This study aimed to examine the factors influencing the appearance of headache and backache following diagnostic lumbar puncture in children, focusing on the need for strict bed rest after lumbar puncture.
MethodsWe studied 70 two-fifteen-year-old pediatric patients who underwent diagnostic lumbar puncture from July 2005 to July 2007 at Konkuk University Hospital. We divided them into two groups. Patients in the first group (n=24) were allowed free mobility and patients in the second group (n=46) were to have strict bed rest for four hours after puncture. Data were analyzed by age, sex, number of puncture attempts, cell counts and pressure in the cerebrospinal fluid (CSF), duration of bed rest, and occurrence of headache and backache.

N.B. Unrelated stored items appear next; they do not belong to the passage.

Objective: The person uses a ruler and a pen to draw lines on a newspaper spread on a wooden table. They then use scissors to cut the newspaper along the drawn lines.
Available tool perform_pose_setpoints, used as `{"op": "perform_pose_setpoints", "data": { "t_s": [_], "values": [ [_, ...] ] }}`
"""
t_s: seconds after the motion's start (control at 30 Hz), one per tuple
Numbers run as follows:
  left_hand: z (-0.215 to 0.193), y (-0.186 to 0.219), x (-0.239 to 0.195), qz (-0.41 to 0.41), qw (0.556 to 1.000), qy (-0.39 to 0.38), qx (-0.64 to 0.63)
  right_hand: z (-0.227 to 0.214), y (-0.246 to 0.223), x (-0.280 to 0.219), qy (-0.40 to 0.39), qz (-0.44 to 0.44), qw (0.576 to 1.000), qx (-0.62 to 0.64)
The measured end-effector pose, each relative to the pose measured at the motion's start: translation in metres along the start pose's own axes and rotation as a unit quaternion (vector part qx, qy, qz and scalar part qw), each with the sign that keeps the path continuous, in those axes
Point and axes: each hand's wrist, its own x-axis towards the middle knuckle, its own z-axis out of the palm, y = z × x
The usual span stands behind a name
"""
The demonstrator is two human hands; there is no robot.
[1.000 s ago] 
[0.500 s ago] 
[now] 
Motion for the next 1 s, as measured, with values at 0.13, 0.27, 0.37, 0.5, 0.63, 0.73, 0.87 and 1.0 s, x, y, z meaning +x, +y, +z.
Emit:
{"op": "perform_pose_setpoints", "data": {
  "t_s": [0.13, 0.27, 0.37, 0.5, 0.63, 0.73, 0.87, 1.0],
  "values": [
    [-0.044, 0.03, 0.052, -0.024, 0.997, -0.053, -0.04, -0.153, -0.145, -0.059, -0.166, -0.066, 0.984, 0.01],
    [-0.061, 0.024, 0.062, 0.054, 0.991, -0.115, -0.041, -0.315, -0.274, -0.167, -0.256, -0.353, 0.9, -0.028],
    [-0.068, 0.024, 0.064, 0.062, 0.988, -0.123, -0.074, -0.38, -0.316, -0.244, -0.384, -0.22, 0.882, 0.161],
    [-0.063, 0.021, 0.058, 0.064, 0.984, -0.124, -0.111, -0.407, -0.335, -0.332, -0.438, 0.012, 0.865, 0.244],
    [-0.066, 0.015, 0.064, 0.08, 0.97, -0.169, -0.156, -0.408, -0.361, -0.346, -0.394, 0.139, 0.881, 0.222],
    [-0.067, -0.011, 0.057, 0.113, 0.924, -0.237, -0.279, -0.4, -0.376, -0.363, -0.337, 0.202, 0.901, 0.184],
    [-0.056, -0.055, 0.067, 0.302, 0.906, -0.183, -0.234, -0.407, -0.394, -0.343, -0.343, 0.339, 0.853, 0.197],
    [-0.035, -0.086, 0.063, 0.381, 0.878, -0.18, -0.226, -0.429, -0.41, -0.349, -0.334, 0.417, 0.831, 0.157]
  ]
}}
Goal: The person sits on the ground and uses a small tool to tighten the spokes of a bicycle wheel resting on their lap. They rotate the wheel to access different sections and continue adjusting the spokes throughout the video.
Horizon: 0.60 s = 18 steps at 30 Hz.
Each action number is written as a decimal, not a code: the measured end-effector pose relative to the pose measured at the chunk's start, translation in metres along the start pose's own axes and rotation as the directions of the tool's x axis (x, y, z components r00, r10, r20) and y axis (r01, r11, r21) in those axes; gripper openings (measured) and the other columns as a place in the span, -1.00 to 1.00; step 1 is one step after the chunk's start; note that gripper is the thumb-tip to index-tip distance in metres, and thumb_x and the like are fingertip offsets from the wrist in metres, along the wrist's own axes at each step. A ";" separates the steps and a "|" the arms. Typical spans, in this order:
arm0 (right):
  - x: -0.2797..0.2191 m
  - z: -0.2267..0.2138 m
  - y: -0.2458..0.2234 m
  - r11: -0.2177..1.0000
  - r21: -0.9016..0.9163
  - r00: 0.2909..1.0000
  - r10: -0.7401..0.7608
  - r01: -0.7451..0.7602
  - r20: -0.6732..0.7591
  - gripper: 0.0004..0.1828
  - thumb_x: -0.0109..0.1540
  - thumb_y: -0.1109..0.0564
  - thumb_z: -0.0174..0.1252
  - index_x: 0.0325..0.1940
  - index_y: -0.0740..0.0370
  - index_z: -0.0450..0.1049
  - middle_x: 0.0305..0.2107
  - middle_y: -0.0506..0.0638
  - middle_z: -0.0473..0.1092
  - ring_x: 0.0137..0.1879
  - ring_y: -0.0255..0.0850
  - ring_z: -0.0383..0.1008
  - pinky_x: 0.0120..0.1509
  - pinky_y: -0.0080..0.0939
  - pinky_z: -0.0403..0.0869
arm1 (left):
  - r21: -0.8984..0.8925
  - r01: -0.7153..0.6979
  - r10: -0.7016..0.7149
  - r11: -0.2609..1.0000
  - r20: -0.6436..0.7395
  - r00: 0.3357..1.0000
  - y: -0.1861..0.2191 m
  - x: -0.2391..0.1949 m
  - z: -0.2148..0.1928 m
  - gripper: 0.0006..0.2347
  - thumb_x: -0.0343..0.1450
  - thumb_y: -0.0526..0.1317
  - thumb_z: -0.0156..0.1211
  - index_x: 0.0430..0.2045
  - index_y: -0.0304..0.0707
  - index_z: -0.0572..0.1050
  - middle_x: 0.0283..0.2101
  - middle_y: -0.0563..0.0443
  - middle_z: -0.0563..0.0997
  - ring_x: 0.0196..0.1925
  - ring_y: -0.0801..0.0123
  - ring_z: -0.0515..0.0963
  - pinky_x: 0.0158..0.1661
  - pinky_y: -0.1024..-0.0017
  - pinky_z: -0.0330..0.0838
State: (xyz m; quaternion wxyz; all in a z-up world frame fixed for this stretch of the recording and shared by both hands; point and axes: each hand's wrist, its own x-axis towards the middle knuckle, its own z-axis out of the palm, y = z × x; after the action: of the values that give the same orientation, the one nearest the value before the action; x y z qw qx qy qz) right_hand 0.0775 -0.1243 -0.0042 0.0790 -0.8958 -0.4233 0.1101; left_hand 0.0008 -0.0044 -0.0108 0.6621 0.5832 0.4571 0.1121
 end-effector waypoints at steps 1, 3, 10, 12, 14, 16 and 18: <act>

ResultsThe rate of complications was not significantly related to sex, age, presence of enterovirus, CSF pressure, or postural headache. The occurrence of headache was significantly correlated with white blood cell (WBC) count in CSF ( P =0.043). Symptom frequency did not differ significantly between the groups. Backache was significantly related to the frequency of puncture attempts ( P =0.046).
ConclusionStrict bed rest following diagnostic lumbar puncture in children does not influence headaches and backaches. These are respectively related to the WBC count on the CSF profile and the frequency of attempts. Therefore, after lumbar puncture, absolute bed rest is not necessary and patients are more comfortable with free mobility.